*TO DO*. Your task is to filter the entries and copy every line containing the string "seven".

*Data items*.
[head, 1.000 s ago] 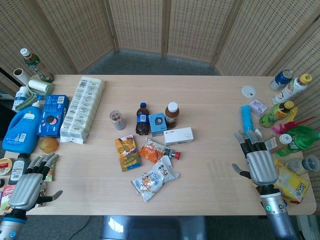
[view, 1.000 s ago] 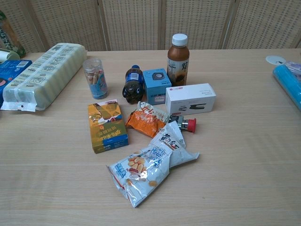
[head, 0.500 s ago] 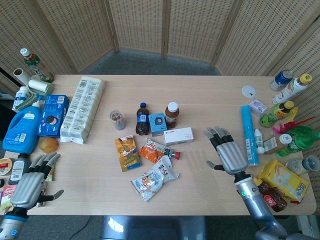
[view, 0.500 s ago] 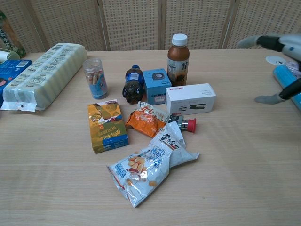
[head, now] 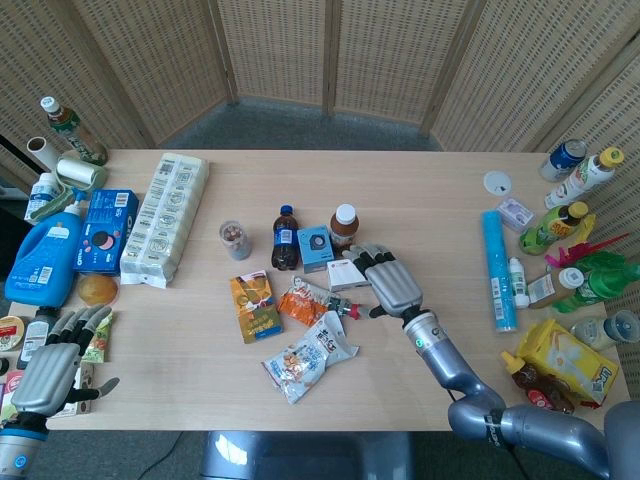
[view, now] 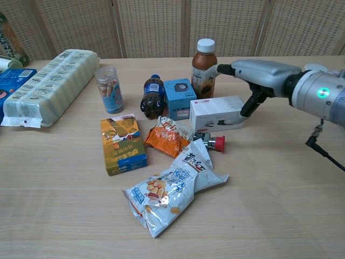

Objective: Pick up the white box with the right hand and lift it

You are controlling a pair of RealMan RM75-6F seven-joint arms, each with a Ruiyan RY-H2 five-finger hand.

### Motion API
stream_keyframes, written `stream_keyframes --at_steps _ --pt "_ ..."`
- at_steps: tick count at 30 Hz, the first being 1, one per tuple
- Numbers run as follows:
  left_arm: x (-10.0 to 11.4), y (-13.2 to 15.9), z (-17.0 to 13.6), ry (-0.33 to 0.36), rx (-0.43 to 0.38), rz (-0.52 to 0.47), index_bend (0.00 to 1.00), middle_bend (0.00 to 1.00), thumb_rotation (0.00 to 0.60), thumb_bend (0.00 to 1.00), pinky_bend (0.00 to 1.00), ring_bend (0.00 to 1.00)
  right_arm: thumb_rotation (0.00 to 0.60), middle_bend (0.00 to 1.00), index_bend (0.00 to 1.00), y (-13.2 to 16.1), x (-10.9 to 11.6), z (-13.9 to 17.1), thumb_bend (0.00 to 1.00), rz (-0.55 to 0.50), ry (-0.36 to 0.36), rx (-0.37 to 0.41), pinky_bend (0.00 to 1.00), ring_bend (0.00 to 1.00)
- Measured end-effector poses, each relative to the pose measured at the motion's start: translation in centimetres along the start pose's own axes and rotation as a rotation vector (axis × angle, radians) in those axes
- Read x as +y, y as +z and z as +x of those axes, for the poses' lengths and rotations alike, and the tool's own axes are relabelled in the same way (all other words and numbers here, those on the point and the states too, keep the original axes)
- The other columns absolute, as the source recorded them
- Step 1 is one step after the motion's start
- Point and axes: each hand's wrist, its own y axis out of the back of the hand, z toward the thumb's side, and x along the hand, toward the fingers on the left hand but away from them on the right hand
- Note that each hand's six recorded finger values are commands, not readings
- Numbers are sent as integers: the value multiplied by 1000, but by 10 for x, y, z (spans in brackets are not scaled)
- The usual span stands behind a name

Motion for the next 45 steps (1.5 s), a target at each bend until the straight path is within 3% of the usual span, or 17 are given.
stream_keyframes --at_steps 14,25,28,29,31,32,34,38,45 --pt "-3 -6 2 -9 16 2 42 18 600 222 0 0 600 0 0 -12 -22 -39 193 3 104 -68 0 0" --pt "-3 -6 4 -13 24 9 42 18 600 222 0 0 600 18 0 -30 -36 -52 193 -17 139 -128 0 0" --pt "-3 -5 4 -13 23 12 42 18 600 221 0 0 600 176 70 -33 -38 -55 192 -24 135 -140 82 0" --pt "-3 -5 4 -13 24 12 42 18 600 222 0 0 600 302 181 -34 -38 -56 191 -25 133 -144 180 35" --pt "-2 -5 3 -10 26 13 42 18 600 221 0 0 600 564 407 -36 -39 -58 190 -30 126 -150 386 238" --pt "-2 -5 2 -9 27 12 42 18 600 221 0 0 600 708 514 -37 -39 -59 191 -33 124 -151 504 386" --pt "-1 -6 1 -6 33 10 42 18 600 222 0 0 600 854 625 -37 -41 -59 193 -36 124 -148 638 539" --pt "-2 -7 0 -10 36 12 42 19 600 221 0 0 600 930 678 -40 -43 -57 198 -45 116 -150 713 613" --pt "-5 -2 3 -17 23 9 43 18 600 221 0 0 600 934 685 -52 -31 -43 197 -48 68 -165 717 620"
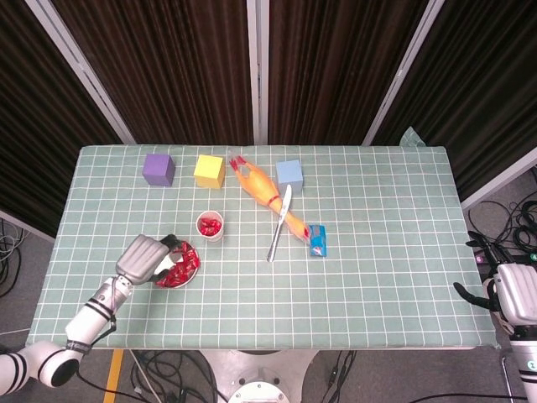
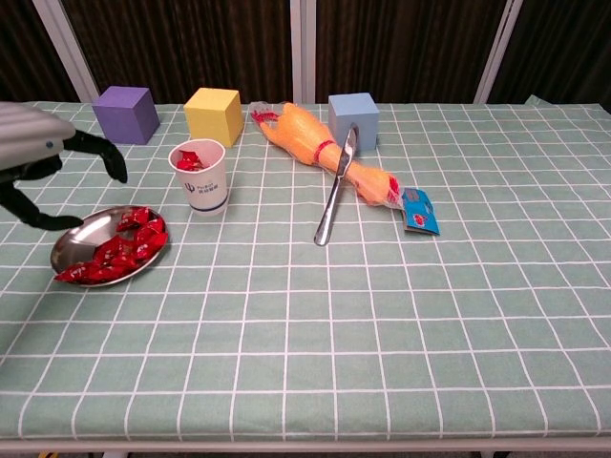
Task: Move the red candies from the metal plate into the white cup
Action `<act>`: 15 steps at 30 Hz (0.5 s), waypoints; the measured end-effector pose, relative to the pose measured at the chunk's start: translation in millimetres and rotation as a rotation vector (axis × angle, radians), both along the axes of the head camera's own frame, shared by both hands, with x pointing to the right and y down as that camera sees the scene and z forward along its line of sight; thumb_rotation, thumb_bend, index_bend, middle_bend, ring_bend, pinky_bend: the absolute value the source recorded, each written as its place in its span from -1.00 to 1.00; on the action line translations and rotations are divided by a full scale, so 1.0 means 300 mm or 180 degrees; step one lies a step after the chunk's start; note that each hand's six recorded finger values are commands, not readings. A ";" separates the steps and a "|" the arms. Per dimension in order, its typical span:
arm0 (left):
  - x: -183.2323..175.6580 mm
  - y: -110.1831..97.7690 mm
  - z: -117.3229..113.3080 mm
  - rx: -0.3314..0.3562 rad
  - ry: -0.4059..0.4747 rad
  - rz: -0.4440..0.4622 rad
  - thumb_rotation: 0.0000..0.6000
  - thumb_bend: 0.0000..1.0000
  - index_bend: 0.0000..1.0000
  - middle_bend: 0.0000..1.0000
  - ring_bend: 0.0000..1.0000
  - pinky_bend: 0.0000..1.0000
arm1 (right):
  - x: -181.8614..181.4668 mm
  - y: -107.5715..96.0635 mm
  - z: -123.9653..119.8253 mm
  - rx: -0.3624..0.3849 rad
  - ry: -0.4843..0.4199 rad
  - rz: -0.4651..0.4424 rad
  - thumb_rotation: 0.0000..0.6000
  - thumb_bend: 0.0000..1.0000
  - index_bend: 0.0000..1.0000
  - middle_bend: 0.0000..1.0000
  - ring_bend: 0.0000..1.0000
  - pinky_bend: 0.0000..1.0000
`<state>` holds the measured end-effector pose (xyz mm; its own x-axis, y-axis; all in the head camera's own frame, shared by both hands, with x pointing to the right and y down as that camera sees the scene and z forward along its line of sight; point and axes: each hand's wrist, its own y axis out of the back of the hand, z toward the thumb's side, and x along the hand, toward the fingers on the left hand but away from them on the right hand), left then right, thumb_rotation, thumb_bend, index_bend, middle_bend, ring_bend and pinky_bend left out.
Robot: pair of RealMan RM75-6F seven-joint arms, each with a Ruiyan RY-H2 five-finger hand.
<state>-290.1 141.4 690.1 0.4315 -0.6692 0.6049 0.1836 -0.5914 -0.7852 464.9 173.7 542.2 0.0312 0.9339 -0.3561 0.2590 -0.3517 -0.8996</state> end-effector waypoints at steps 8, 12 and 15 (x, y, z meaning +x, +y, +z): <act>0.020 0.062 0.086 -0.0146 -0.0169 0.0169 1.00 -0.46 -0.25 -0.21 0.86 1.00 | -0.001 0.002 0.000 -0.0008 0.0008 -0.0002 1.00 -0.77 -0.73 -0.47 -0.54 0.12; 0.023 0.057 0.111 -0.0104 -0.0283 0.0253 1.00 -0.45 -0.22 -0.20 0.86 1.00 | -0.003 0.004 0.003 -0.0022 0.0011 -0.0002 1.00 -0.77 -0.73 -0.47 -0.54 0.12; 0.026 0.058 0.134 -0.0127 -0.0348 0.0280 1.00 -0.44 -0.18 -0.18 0.86 1.00 | -0.001 0.005 0.002 -0.0025 0.0020 0.0006 1.00 -0.77 -0.73 -0.47 -0.54 0.12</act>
<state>-282.2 158.7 730.2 0.4177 -0.6062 0.6768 0.3192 -0.5995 -0.7340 464.5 175.1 542.9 0.0271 0.9311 -0.3637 0.2542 -0.3583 -0.8983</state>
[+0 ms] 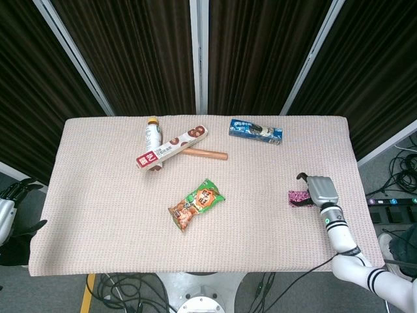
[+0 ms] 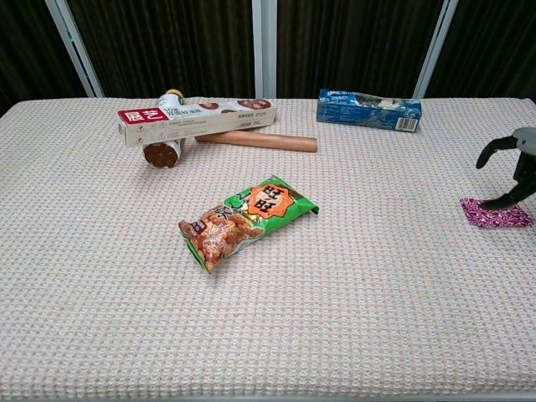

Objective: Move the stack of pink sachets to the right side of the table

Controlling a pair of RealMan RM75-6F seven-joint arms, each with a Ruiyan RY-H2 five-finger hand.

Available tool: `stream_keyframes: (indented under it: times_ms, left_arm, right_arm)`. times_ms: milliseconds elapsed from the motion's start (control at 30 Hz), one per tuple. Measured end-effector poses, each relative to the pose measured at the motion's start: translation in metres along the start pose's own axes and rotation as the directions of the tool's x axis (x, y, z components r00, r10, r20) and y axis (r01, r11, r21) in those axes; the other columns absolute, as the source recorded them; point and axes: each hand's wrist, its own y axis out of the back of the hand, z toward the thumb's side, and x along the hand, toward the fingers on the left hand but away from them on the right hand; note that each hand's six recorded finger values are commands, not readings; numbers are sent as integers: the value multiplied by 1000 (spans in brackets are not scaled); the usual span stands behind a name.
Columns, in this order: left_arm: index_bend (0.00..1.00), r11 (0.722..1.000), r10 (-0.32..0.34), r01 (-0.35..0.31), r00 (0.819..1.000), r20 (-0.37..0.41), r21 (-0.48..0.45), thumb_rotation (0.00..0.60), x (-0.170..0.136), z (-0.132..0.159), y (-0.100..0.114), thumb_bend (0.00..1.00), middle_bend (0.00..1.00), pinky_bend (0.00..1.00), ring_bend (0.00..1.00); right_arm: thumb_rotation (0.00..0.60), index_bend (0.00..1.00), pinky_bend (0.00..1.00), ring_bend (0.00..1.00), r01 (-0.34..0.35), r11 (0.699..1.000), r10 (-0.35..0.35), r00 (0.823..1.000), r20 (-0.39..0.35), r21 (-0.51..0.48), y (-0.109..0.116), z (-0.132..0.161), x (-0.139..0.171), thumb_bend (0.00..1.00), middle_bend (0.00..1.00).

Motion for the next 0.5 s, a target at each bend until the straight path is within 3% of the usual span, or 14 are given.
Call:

*RESULT FOR THIS TASK*.
You are controlling a pair of RealMan RM75-6F seven-joint arms, each with a Ruiyan RY-H2 five-finger hand.
Robot: pair of RealMan RM75-6F seven-joint arms, each with a Ruiyan RY-H2 five-finger hand.
Controlling a pair of RealMan RM75-6F seven-joint arms, each with a Ruiyan RY-H2 five-finger hand.

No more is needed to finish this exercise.